• ABOUT THIS TASK:
Every line of the entries below that carries the string "camera" should be copied.

━━ AVAILABLE DATA

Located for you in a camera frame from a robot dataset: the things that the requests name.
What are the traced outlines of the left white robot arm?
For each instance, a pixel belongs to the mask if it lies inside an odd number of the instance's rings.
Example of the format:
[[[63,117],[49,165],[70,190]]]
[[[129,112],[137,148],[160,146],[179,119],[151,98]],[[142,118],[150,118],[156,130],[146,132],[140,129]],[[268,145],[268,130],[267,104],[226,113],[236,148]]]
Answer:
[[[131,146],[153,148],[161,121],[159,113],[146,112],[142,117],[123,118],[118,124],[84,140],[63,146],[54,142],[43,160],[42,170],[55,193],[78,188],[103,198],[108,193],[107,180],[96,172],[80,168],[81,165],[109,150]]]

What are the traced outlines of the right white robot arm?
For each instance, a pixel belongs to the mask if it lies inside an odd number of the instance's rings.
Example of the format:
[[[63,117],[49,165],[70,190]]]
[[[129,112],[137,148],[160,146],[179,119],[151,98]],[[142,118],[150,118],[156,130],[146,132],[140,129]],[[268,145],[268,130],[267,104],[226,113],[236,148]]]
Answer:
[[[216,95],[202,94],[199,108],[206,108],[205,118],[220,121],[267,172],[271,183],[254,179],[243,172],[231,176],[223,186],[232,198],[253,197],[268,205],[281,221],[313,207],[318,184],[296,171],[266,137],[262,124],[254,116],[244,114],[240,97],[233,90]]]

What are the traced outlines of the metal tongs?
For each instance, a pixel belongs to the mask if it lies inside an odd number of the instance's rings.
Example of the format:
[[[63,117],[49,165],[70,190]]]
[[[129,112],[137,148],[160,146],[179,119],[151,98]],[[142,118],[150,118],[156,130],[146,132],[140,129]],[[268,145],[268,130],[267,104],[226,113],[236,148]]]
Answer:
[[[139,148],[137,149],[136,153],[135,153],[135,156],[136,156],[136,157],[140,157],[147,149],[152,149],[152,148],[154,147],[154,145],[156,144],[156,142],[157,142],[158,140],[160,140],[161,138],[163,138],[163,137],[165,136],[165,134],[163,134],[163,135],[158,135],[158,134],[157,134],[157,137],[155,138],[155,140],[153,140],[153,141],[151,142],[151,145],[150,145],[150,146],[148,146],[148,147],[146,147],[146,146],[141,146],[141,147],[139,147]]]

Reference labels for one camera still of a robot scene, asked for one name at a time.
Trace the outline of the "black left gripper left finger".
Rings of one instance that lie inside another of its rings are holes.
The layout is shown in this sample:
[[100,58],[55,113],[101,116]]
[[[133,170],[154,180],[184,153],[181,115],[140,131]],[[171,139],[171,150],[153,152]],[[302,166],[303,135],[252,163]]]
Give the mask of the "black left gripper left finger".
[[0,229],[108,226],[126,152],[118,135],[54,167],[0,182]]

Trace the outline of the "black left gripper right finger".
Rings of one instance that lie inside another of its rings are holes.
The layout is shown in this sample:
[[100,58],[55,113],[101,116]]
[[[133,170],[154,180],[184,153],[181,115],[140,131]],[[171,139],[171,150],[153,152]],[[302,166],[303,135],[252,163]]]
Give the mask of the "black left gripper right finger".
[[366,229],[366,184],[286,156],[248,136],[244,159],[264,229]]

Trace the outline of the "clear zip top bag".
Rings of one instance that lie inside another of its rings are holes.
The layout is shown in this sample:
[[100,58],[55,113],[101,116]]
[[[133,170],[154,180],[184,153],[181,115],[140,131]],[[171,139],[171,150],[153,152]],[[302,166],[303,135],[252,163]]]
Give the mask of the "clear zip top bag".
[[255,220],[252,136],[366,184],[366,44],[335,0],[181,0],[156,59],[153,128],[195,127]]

━━━━

• ANSWER TO THE EXERCISE:
Located for you in a camera frame from a robot dataset: the things that the requests name.
Reference labels for one camera still of a robot scene, asked for one name at a time.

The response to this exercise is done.